What I would in this situation, I’m not sure if coming out of this next recession helps, i.e. on the demand side I suggested you wait it out, but on this supply side I’m not convinced there is value in waiting.

FF&F as I said is unlikely to be affected by the fact of a recession or not – they love your style and believe in you, and some of them will write cheques off the back of that.

For my audience, you’re likely too early for VC money (and are likely not taking advice on how to work with VCs from YouTube and/or random podcasts).

It’s the angels that’s the key, and it is likely permanent structural damage has been done to that market because of the interest rate rises taking so many angels out of supply. Interest rates are not going to go back to 2008-2009 levels, especially not as we still have this inflation problem. In the 15 years before the 2008-2009 financial crisis, the average interest rate was 5.5%.

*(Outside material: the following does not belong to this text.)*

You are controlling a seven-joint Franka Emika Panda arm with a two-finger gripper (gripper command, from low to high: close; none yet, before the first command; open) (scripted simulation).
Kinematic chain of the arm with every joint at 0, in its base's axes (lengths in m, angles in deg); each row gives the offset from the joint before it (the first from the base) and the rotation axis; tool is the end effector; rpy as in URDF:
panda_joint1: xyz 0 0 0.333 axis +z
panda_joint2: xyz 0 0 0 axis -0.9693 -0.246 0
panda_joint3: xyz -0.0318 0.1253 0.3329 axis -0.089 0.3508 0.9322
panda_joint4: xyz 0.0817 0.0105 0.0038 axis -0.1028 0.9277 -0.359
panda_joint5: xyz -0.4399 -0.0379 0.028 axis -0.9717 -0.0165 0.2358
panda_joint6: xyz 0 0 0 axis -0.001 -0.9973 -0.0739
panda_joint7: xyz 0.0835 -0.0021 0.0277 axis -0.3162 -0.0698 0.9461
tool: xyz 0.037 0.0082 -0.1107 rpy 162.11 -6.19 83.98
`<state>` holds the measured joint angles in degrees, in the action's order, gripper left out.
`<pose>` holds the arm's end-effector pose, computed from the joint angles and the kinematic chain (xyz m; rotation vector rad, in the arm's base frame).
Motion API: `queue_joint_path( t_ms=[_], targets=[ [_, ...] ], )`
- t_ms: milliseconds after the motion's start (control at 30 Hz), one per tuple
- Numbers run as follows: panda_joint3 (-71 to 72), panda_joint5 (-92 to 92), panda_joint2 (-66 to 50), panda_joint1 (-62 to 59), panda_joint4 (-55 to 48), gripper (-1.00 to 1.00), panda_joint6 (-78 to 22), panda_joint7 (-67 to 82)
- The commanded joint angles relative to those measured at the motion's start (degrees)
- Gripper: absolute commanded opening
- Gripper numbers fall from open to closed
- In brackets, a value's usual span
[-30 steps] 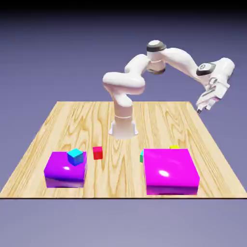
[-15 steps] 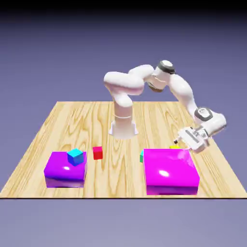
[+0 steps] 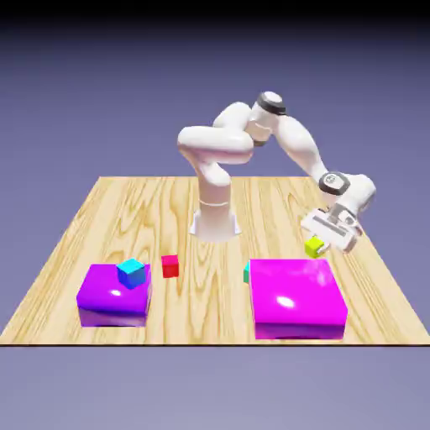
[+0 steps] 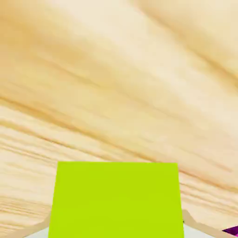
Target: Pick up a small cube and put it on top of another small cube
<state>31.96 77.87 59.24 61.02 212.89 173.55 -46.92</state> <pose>0.1142 0.3930 0.0825 1.7376 1.5505 -0.0548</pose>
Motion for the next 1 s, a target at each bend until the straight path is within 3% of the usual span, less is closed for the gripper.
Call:
queue_joint_path(
  t_ms=[0,533,900,933,967],
  targets=[
    [0.6,1.5,-0.6,1.9,2.1,-1.00,2.4,1.2],
    [21.4,22.8,-0.1,19.8,34.6,-1.00,31.1,25.8],
    [32.2,43.7,11.3,8.2,26.2,-1.00,35.3,39.5],
    [32.2,43.8,11.3,8.2,26.2,1.00,35.3,39.5],
    [32.2,43.8,11.3,8.2,26.2,1.00,35.3,39.5]
  ],
)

Over the long term, angels have to come from somewhere, and that means that Gen X and millennials have to have enough money to become angels – and we know that there are structural, generational problems with wealth creation in those generations.

Unlike the demand-side of the problem where waiting for a recession to resolve likely sees a restoration of demand, coming out of recession likely does not see a change to the quantity or behaviour of angel investors. Covid-19 put me off the phrase “the new normal”, but I suspect that what we have now in terms of the size and behaviour of that constellation of angel investors won’t change significantly, recession or not.

Balancing those two factors together, I suspect my advice is going to be to slow down expectations of demand and focus on building skills up around “market access”, i.e. get better at marketing, get better at selling, and deal with a larger number of slower moving angels in what for them is a “buyers market”. Get those investors lined up, get some money in, and then when you start to see demand come back, you’re in a stronger position.